ナポリの食は、世界に誇るイタリアの食文化の中にいて独自のアイデンティティーを持ち、特に地域の海産物や野菜を用いたバリエーションの豊富なピアット(皿)に魅了されるのは何もそこに暮らす人々ばかりではない。ここを訪れる万人を魅了するのである。

魅了されることが旅のひとつの目的であった我々ではあるが、それならばあえて有名店と呼ばれている町の名の知れた繁盛店を避けて、何気なく路地裏に佇む庶民的な店の選択を心掛けた、いわゆる自分たちによる独自の美食マップづくりに努めてみた。

とは言ったもののたかが2泊のみの滞在、決してフードファイターではない我々であるから、一つひとつの出会いを大切に、慎重な店選びをしている。

娘は鼻が利く。誰に似たのかもともと勘の働きには冴えたものがあり、先見能力に長けていて、状況判断の的確さも然り、親としてもただただ驚くばかりである。だから当然ながら父は娘の背中を追うばかり。店を探している時も余計な口出しは一切せずに、もしも意見を求められることがあればそれも控えめに、平穏な旅を願い、安らかで美味しい食事のためには黒子に徹するのである。

「美味しい店は随時客で溢れている」と娘はしたり顔で言うがそのくらいのことわたしにもわかる。閑散としているところに繁盛を測るバロメータはなく、たとえば空いていることがあればそれは食事に適した時間帯ではないということだろうか。いや、時間帯に多少ズレがあろうと評価の高い店はいつ時も人が溢れているのである。
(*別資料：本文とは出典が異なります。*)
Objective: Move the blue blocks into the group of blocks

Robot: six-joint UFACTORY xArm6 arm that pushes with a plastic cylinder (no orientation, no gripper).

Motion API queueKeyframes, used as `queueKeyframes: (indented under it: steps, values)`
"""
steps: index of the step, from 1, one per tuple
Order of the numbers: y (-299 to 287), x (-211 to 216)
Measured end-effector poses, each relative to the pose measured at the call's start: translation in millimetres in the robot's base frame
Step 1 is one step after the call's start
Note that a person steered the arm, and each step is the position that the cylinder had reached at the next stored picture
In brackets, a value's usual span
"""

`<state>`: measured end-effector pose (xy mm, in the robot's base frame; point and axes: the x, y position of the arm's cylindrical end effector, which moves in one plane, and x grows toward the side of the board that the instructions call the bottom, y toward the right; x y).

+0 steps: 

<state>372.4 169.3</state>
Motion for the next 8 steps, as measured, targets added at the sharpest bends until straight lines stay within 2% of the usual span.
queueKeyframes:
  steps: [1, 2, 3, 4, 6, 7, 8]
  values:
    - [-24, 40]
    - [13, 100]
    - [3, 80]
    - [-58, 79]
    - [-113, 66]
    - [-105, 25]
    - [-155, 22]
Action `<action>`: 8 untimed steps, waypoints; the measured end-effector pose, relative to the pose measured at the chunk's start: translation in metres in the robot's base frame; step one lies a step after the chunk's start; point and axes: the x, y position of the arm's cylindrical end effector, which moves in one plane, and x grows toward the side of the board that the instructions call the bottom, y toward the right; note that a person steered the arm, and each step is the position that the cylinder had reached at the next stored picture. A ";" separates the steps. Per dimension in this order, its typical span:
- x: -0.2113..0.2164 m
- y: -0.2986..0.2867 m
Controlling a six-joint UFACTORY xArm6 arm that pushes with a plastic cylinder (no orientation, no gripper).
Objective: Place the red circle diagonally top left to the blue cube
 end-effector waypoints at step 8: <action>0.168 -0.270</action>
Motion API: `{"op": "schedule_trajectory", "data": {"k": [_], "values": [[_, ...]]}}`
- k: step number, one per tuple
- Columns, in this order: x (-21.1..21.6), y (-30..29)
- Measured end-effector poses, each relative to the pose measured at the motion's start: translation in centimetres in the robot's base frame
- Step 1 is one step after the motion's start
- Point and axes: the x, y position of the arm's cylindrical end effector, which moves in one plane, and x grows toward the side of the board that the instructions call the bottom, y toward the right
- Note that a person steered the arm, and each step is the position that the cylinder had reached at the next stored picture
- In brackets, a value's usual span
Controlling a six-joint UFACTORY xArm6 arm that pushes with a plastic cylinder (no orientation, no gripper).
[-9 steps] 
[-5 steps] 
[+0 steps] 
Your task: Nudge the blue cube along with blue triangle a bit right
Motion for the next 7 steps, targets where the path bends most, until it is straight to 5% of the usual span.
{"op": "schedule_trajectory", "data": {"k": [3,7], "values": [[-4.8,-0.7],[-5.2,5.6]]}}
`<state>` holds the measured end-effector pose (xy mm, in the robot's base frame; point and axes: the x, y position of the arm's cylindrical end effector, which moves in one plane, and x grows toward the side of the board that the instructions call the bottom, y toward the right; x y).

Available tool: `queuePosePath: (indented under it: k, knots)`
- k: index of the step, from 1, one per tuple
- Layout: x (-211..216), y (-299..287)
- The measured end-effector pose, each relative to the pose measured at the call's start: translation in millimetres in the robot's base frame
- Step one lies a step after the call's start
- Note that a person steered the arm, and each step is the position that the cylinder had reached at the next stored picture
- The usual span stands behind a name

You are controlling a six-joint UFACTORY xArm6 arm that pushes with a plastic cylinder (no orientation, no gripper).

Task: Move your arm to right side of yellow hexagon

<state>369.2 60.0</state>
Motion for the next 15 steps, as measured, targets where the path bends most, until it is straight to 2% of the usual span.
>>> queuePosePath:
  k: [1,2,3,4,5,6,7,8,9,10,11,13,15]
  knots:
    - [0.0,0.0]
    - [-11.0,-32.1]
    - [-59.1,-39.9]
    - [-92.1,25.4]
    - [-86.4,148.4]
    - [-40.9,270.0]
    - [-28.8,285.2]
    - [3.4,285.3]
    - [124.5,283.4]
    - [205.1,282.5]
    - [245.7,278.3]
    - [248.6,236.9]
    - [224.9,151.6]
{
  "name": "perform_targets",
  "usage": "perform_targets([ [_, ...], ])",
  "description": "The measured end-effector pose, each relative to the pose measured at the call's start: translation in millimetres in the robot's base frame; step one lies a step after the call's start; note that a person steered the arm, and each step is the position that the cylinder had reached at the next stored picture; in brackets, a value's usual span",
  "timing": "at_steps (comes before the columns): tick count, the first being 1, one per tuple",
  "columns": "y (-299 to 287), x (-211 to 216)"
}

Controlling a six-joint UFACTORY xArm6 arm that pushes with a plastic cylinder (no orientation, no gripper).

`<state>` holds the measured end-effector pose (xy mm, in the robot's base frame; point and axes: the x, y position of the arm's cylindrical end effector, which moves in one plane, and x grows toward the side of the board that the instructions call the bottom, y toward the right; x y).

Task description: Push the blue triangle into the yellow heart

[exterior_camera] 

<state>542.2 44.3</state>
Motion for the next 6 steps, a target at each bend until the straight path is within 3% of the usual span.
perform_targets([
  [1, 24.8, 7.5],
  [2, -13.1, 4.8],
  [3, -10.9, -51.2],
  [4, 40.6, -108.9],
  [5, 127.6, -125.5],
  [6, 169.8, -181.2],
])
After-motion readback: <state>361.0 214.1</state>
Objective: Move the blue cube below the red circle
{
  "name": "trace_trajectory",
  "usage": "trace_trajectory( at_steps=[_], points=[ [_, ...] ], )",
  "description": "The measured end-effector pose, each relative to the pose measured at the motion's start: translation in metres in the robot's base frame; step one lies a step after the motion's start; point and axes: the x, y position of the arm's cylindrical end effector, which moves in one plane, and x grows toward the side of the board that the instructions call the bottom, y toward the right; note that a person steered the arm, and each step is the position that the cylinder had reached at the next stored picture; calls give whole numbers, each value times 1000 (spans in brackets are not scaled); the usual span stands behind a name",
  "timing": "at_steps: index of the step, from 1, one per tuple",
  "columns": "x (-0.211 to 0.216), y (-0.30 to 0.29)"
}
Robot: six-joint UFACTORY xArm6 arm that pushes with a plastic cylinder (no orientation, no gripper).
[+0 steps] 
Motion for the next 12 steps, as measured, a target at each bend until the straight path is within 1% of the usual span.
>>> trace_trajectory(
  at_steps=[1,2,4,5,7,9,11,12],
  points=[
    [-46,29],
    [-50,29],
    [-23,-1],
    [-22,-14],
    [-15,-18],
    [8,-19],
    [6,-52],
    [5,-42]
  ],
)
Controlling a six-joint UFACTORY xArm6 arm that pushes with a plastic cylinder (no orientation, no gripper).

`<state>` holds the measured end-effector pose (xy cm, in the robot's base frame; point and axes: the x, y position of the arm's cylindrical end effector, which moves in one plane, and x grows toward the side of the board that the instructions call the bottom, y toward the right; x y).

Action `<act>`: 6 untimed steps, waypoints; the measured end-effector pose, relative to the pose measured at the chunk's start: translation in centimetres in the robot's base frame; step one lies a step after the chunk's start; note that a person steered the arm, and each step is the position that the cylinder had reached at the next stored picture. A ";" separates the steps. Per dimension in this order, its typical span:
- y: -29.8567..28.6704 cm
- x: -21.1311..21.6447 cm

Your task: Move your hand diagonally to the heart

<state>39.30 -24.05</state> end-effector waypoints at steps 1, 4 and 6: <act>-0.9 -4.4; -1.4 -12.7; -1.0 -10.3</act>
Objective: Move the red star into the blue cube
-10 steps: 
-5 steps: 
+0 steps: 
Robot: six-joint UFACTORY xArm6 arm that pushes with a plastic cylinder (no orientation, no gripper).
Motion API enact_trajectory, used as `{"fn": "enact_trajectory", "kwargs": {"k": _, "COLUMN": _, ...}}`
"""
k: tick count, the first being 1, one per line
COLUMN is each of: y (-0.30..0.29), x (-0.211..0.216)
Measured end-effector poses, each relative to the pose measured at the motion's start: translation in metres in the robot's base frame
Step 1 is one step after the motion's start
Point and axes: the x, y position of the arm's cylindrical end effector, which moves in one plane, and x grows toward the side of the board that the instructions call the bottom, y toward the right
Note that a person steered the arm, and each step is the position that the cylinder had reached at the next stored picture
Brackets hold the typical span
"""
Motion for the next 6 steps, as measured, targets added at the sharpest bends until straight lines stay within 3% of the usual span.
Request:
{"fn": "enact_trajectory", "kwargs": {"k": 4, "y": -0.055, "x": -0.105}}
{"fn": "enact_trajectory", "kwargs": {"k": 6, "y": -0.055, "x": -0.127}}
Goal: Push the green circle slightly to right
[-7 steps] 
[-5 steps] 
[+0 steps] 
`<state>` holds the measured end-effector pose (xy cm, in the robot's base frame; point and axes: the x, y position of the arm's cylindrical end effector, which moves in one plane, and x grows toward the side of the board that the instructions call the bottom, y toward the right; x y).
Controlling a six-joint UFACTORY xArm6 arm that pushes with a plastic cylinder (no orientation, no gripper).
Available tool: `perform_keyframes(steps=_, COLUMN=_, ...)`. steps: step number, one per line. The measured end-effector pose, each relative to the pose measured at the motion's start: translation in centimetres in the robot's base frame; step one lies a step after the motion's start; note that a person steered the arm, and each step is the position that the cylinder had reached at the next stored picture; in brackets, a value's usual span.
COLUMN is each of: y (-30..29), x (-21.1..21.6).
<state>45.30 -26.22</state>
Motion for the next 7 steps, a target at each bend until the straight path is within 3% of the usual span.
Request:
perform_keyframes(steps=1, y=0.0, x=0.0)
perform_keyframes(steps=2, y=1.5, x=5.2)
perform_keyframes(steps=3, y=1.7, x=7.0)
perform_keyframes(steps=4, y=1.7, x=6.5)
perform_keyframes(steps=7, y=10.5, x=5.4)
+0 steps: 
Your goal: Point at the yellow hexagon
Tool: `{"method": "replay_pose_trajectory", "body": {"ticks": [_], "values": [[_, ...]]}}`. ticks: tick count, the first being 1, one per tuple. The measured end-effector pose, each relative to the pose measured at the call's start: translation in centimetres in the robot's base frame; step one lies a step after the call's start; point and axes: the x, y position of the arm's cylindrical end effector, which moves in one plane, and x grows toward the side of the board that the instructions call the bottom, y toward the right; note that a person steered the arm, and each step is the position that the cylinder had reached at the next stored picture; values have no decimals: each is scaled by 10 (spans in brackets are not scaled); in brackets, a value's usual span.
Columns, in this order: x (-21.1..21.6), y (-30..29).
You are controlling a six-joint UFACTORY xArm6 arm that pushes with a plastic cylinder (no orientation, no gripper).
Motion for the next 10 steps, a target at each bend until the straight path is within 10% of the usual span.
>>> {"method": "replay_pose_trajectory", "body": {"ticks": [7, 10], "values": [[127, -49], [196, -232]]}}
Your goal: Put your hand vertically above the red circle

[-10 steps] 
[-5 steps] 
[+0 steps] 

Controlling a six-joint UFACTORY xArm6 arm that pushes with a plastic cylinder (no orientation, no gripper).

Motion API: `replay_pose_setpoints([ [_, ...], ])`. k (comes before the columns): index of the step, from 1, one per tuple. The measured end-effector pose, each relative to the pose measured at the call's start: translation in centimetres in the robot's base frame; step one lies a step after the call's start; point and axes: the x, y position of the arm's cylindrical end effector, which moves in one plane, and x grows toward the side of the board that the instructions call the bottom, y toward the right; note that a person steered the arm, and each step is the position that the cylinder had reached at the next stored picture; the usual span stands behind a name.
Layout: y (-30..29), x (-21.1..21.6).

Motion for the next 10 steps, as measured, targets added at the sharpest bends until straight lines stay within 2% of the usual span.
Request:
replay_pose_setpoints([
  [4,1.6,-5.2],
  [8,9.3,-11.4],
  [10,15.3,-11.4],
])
このナポリの町の誇るピッツアに向かなかったのは何もそれが嫌いであるからではなく、それ以上にこの町でしか味わえないものが豊富にあるからに他ならない。ミラノでもある程度のピッツアは食べられる。しかし北イタリアにいては手に入らず、簡単に味わえないものがここナポリにはある。その筆頭が新鮮な魚介をふんだんに使った料理である。

甲イカにヤリイカ、海老、タコ、そしてムール貝の絡んだシーフードサラダというシンプルな前菜もここナポリで食せば極上の一品、オリーブオイルと塩、それに土地の産物レモンを搾っただけで完成する。

そしてナポリのいただく至福のパスタがシャラティエッリである。太麺の言うなればうどんのような棒パスタは、トスカーナのピーチと呼ばれる手打ち麺と似ながらもっちりとした食感が異なり、魚介のソースをうまい具合に絡めるにはもってこい。一度口に運んだらもうどうにも止まらない。近郊でつくられるトマトとの相性も抜群で、甘い酸味が魅惑の一皿である。

よいお店の条件としては、美味さに加えてやはり寛げる店内の雰囲気だろうか。条件の整った名店をいくつか見つけ出した我々は、後ろ髪を引かれつつミラノへと戻ることになった。